Data provided >>

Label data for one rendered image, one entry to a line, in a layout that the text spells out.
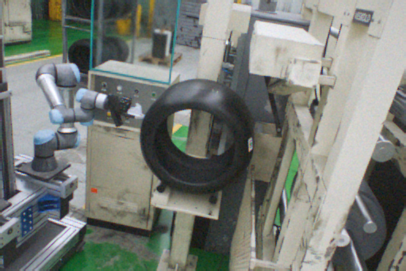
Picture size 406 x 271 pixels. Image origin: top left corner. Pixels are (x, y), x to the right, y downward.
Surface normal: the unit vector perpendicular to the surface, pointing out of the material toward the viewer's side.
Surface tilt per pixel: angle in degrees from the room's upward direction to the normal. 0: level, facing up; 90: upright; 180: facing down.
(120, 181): 89
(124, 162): 90
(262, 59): 90
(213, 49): 90
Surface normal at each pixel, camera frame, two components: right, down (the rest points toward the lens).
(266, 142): -0.12, 0.37
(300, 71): -0.07, 0.07
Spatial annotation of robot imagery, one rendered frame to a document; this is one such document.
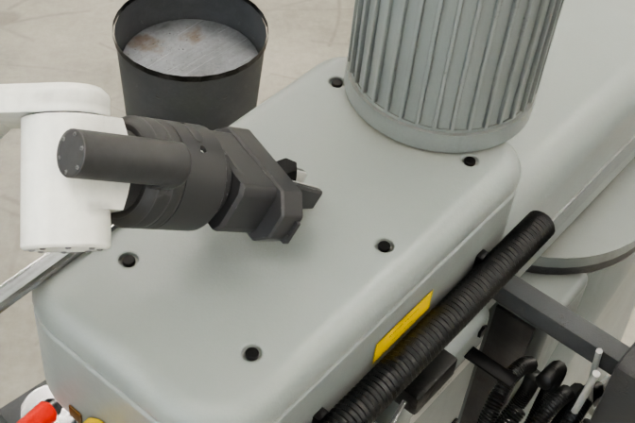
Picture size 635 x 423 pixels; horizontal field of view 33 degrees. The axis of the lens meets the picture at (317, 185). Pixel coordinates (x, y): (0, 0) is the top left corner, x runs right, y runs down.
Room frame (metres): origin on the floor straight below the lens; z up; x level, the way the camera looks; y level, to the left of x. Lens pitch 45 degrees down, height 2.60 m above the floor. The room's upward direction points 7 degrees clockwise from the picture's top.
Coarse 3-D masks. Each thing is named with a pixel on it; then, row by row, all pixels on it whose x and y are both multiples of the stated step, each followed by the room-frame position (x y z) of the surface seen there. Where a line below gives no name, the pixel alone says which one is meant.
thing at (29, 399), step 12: (24, 396) 0.93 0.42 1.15; (36, 396) 0.93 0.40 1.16; (48, 396) 0.93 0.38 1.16; (0, 408) 0.91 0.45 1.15; (12, 408) 0.91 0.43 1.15; (24, 408) 0.90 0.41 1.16; (0, 420) 0.90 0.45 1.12; (12, 420) 0.89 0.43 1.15; (60, 420) 0.89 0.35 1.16; (72, 420) 0.89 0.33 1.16
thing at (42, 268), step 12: (48, 252) 0.60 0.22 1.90; (60, 252) 0.60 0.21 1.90; (72, 252) 0.60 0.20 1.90; (36, 264) 0.58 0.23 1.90; (48, 264) 0.58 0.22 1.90; (60, 264) 0.59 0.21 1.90; (24, 276) 0.57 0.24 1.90; (36, 276) 0.57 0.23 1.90; (48, 276) 0.57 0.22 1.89; (0, 288) 0.55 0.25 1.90; (12, 288) 0.55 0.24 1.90; (24, 288) 0.56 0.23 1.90; (0, 300) 0.54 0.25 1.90; (12, 300) 0.54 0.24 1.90; (0, 312) 0.53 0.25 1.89
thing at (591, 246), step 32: (608, 192) 1.11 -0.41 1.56; (576, 224) 1.04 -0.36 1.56; (608, 224) 1.05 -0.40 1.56; (544, 256) 0.97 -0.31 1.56; (576, 256) 0.98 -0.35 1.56; (608, 256) 1.00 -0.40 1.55; (544, 288) 0.95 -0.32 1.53; (576, 288) 0.96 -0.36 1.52; (608, 288) 1.01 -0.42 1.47; (512, 320) 0.91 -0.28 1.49; (608, 320) 1.06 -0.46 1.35; (512, 352) 0.90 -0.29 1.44; (544, 352) 0.91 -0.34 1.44; (480, 384) 0.92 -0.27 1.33
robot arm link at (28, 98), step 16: (0, 96) 0.57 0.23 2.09; (16, 96) 0.57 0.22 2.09; (32, 96) 0.57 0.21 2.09; (48, 96) 0.58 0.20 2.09; (64, 96) 0.58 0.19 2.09; (80, 96) 0.58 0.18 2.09; (96, 96) 0.59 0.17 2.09; (0, 112) 0.56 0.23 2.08; (16, 112) 0.57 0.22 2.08; (32, 112) 0.57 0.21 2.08; (96, 112) 0.58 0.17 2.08; (0, 128) 0.59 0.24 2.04
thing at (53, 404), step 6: (42, 402) 0.57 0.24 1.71; (48, 402) 0.57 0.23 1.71; (54, 402) 0.57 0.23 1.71; (36, 408) 0.56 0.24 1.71; (42, 408) 0.56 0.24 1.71; (48, 408) 0.56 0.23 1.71; (54, 408) 0.57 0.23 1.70; (60, 408) 0.57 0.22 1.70; (30, 414) 0.55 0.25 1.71; (36, 414) 0.55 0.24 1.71; (42, 414) 0.55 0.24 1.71; (48, 414) 0.56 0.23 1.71; (54, 414) 0.56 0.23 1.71; (24, 420) 0.55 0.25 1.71; (30, 420) 0.55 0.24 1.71; (36, 420) 0.55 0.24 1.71; (42, 420) 0.55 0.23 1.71; (48, 420) 0.55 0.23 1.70; (54, 420) 0.56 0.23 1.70
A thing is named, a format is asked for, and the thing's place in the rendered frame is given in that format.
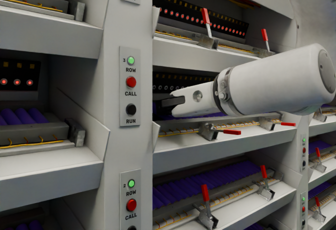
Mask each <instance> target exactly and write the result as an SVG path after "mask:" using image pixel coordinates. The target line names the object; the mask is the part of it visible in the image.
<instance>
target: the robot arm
mask: <svg viewBox="0 0 336 230"><path fill-rule="evenodd" d="M289 1H290V4H291V6H292V9H293V13H294V16H295V21H296V46H295V49H292V50H289V51H286V52H282V53H279V54H275V55H272V56H269V57H265V58H262V59H258V60H255V61H252V62H248V63H245V64H241V65H238V66H234V67H229V68H227V69H225V70H223V71H222V72H221V73H220V74H218V75H217V76H216V77H215V79H214V81H211V82H207V83H202V84H198V85H194V86H189V87H186V88H182V89H178V90H175V91H173V92H171V93H170V96H171V97H170V98H165V99H161V100H157V101H156V102H155V105H156V114H157V116H161V115H172V116H174V117H196V116H204V115H208V114H213V113H219V112H222V113H223V114H225V115H228V116H231V117H240V116H247V115H254V114H261V113H267V112H275V111H282V112H287V113H290V114H293V115H297V116H306V115H310V114H312V113H314V112H315V111H317V110H318V109H319V108H320V107H321V106H322V105H323V104H328V103H330V102H331V101H332V100H333V99H334V97H335V94H336V0H289Z"/></svg>
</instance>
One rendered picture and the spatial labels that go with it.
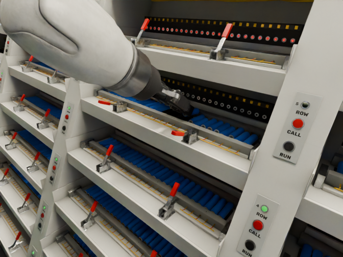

Task goal >>
Wherever "that" occurs in the entries above, copy the line it sits on.

The answer >>
Label data for one rendered image, one entry to a line, in a layout that the text spells out.
A thing is named, a format is asked for, and the thing's place in the rendered frame is given in that format.
One rendered picture and the spatial labels that go with it.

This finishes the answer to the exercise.